Dans cette lutte-là, il y a plusieurs approches. Certains désirent dialoguer pour rééquilibrer la relation d'autres disent qu'il faut arrêter le dialogue. Ce sont deux positions, mais il y en a d'autres intermédiaires qu'il faut respecter.
Je pense que c'est vraiment en les mettant toutes en symbiose qu'on arrivera à quelque chose. Dans une lutte, il y a toujours des factions plus radicales qui sont à côté de factions plus modérées. Les deux factions peuvent peut être tout à fait ennemies tout en poursuivant, dans le fond, les mêmes objectifs.
J'ajouterai simplement que c'est vraiment d'abord à partir de ce continent que les Africains à travers le monde seront respectés et cesseront d'être tués.
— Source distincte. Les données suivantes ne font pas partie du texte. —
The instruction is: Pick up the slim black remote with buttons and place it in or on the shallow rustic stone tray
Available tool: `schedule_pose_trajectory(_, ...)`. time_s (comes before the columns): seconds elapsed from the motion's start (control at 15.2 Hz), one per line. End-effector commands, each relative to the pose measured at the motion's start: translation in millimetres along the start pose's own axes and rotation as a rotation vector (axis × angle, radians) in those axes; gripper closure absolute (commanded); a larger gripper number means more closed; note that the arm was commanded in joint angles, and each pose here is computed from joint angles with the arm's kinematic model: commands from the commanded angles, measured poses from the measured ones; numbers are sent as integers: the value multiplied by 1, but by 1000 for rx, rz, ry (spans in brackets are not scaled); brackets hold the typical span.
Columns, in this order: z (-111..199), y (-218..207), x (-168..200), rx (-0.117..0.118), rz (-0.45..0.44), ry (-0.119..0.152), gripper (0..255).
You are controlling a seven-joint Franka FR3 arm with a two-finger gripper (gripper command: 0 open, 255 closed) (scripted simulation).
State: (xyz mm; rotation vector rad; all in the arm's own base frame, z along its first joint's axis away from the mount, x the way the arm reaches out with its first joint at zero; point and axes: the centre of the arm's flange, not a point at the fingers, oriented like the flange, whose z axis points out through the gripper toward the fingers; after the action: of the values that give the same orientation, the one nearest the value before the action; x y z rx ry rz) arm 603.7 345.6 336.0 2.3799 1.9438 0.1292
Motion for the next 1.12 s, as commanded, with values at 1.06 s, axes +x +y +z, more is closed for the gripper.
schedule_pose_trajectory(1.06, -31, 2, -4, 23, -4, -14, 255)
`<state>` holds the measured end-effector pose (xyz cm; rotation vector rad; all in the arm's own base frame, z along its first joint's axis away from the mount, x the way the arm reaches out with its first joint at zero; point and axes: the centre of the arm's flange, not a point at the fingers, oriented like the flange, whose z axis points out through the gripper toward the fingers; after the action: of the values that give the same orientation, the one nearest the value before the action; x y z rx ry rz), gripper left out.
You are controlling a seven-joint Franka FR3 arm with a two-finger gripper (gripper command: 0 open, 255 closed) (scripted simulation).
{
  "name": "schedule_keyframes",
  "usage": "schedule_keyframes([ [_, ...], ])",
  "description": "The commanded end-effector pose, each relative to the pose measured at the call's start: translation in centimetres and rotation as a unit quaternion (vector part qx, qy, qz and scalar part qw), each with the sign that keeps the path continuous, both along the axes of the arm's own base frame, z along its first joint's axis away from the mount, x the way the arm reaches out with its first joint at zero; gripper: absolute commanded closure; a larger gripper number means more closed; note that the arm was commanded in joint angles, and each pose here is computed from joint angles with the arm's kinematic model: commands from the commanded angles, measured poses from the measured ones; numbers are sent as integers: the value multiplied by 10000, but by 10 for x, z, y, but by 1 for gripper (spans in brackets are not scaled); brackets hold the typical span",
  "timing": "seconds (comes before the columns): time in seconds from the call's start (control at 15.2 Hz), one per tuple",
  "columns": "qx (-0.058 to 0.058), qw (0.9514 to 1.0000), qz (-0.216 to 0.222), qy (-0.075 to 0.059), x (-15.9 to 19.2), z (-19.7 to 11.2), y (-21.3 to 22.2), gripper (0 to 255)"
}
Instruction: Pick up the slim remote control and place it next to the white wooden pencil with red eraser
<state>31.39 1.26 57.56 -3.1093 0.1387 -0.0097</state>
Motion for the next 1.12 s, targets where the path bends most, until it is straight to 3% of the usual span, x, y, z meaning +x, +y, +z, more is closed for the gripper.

Il faut d'abord que sur le continent, nos élites politiques soient beaucoup plus courageuses, beaucoup plus humaines à l'égard de leurs populations et à partir de là, le reste du monde pourra être beaucoup plus respectueux à l'égard du continent africain. II faut aussi s'occupé des élites politiques corrompues, des élites politiques qui font peu à l'égard de la population et des élites politiques qui veulent s'éterniser au pouvoir, des élites politiques qui tuent. Voilà tout cela est à prendre en compte.